🤖 AI Summary
Existing fairness evaluation methods for LLM-based recommender systems inadequately address dual-dimensional bias—across both psychological traits (e.g., Big Five personality dimensions) and sensitive demographic attributes (e.g., gender, race, age; eight categories total).
Method: We propose PAFS (Personality-Aware Fairness Score), the first user-level fairness assessment framework integrating psychological and sociodemographic attributes. It introduces Big Five personality traits into fairness modeling, leverages prompt engineering with ChatGPT-4o and Gemini-1.5-Flash, conducts controlled comparative recommendation experiments, and combines statistical bias analysis with personality embedding modeling for fine-grained bias quantification.
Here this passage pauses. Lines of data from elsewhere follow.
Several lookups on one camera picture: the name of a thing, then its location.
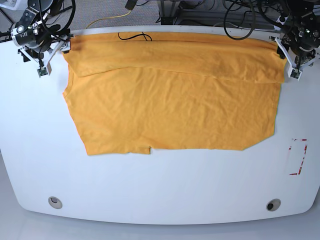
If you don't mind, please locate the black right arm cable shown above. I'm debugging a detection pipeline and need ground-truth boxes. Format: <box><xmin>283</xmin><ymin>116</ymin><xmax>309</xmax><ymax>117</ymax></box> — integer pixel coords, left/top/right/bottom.
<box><xmin>37</xmin><ymin>0</ymin><xmax>77</xmax><ymax>38</ymax></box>

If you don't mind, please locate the aluminium frame base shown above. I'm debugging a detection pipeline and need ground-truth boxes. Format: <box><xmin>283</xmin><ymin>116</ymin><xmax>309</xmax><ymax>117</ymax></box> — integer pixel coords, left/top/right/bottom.
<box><xmin>156</xmin><ymin>0</ymin><xmax>181</xmax><ymax>25</ymax></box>

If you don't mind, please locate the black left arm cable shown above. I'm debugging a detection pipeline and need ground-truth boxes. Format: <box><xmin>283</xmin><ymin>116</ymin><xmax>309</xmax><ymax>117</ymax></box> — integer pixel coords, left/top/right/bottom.
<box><xmin>223</xmin><ymin>0</ymin><xmax>283</xmax><ymax>41</ymax></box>

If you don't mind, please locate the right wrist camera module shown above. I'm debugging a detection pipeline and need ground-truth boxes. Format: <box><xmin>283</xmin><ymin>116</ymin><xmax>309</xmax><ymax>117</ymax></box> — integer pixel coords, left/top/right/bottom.
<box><xmin>37</xmin><ymin>63</ymin><xmax>52</xmax><ymax>78</ymax></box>

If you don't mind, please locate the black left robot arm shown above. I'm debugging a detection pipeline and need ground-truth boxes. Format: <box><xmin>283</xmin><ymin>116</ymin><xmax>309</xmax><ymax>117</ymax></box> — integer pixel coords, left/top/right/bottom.
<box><xmin>270</xmin><ymin>0</ymin><xmax>320</xmax><ymax>79</ymax></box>

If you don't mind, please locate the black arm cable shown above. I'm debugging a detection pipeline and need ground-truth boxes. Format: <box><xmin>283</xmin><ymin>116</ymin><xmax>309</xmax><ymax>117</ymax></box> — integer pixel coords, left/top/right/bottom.
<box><xmin>223</xmin><ymin>0</ymin><xmax>283</xmax><ymax>41</ymax></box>
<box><xmin>37</xmin><ymin>0</ymin><xmax>77</xmax><ymax>38</ymax></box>

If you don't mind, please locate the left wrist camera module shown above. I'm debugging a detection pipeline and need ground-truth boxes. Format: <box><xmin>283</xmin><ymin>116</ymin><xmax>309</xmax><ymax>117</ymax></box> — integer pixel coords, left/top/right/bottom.
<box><xmin>287</xmin><ymin>66</ymin><xmax>302</xmax><ymax>81</ymax></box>

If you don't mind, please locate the yellow cable on floor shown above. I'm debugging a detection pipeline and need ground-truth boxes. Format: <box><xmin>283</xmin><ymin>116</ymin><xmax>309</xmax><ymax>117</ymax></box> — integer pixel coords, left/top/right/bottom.
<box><xmin>86</xmin><ymin>9</ymin><xmax>131</xmax><ymax>30</ymax></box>

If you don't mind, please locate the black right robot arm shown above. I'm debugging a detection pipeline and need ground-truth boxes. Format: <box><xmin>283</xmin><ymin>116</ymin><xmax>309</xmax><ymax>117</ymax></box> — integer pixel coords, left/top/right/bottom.
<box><xmin>7</xmin><ymin>0</ymin><xmax>76</xmax><ymax>76</ymax></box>

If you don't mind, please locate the table cable grommet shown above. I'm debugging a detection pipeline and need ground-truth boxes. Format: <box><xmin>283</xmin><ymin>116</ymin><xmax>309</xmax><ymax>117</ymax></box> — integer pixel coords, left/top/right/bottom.
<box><xmin>48</xmin><ymin>196</ymin><xmax>63</xmax><ymax>209</ymax></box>
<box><xmin>266</xmin><ymin>198</ymin><xmax>281</xmax><ymax>212</ymax></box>

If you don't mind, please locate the right table cable grommet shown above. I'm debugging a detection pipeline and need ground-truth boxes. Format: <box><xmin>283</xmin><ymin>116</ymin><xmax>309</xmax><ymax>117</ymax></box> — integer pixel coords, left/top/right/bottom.
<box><xmin>266</xmin><ymin>198</ymin><xmax>281</xmax><ymax>212</ymax></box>

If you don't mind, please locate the red tape rectangle marking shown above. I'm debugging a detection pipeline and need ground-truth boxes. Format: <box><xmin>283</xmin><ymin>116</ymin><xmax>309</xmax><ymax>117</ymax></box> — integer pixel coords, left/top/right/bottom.
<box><xmin>286</xmin><ymin>138</ymin><xmax>308</xmax><ymax>176</ymax></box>

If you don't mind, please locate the orange T-shirt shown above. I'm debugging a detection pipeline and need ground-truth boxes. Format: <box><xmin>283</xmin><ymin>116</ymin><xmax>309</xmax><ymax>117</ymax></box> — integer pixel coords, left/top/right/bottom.
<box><xmin>63</xmin><ymin>32</ymin><xmax>286</xmax><ymax>156</ymax></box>

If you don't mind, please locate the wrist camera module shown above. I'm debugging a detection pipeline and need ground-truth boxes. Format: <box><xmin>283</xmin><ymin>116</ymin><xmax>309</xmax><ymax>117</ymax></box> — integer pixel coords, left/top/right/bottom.
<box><xmin>287</xmin><ymin>66</ymin><xmax>302</xmax><ymax>81</ymax></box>
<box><xmin>37</xmin><ymin>63</ymin><xmax>52</xmax><ymax>78</ymax></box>

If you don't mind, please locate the left table cable grommet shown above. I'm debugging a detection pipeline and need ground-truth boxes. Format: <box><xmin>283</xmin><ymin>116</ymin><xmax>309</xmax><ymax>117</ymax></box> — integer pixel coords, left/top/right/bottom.
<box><xmin>48</xmin><ymin>196</ymin><xmax>63</xmax><ymax>209</ymax></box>

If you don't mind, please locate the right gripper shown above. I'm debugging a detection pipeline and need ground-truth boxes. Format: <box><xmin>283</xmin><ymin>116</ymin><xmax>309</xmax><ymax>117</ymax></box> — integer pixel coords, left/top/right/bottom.
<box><xmin>17</xmin><ymin>31</ymin><xmax>74</xmax><ymax>68</ymax></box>

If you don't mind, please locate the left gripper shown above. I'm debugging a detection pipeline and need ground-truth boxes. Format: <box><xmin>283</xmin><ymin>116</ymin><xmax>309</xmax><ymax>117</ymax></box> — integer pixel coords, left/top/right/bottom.
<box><xmin>269</xmin><ymin>36</ymin><xmax>320</xmax><ymax>72</ymax></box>

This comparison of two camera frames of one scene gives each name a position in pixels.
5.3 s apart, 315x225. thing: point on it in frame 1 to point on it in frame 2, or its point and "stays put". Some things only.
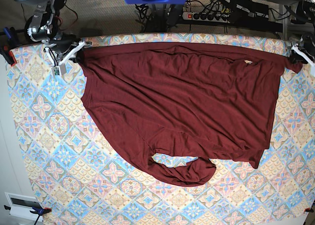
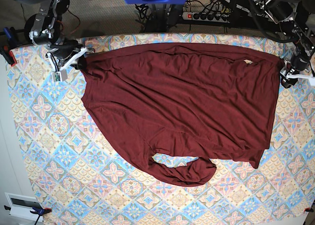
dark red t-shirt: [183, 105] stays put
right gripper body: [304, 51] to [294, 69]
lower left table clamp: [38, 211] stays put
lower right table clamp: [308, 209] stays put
Contribution/Results: PAFS achieves high reliability (0.9969–0.9997) and detects up to 34.79% inter-group recommendation disparity—significantly surpassing conventional demographic-only approaches. Results empirically validate that prompt design critically influences fairness outcomes, establishing a novel paradigm beyond traditional demographic-centric evaluation.
📝 Abstract
Recent advances in Large Language Models (LLMs) have enabled their application to recommender systems (RecLLMs), yet concerns remain regarding fairness across demographic and psychological user dimensions. We introduce FairEval, a novel evaluation framework to systematically assess fairness in LLM-based recommendations. FairEval integrates personality traits with eight sensitive demographic attributes,including gender, race, and age, enabling a comprehensive assessment of user-level bias. We evaluate models, including ChatGPT 4o and Gemini 1.5 Flash, on music and movie recommendations. FairEval's fairness metric, PAFS, achieves scores up to 0.9969 for ChatGPT 4o and 0.9997 for Gemini 1.5 Flash, with disparities reaching 34.79 percent. These results highlight the importance of robustness in prompt sensitivity and support more inclusive recommendation systems.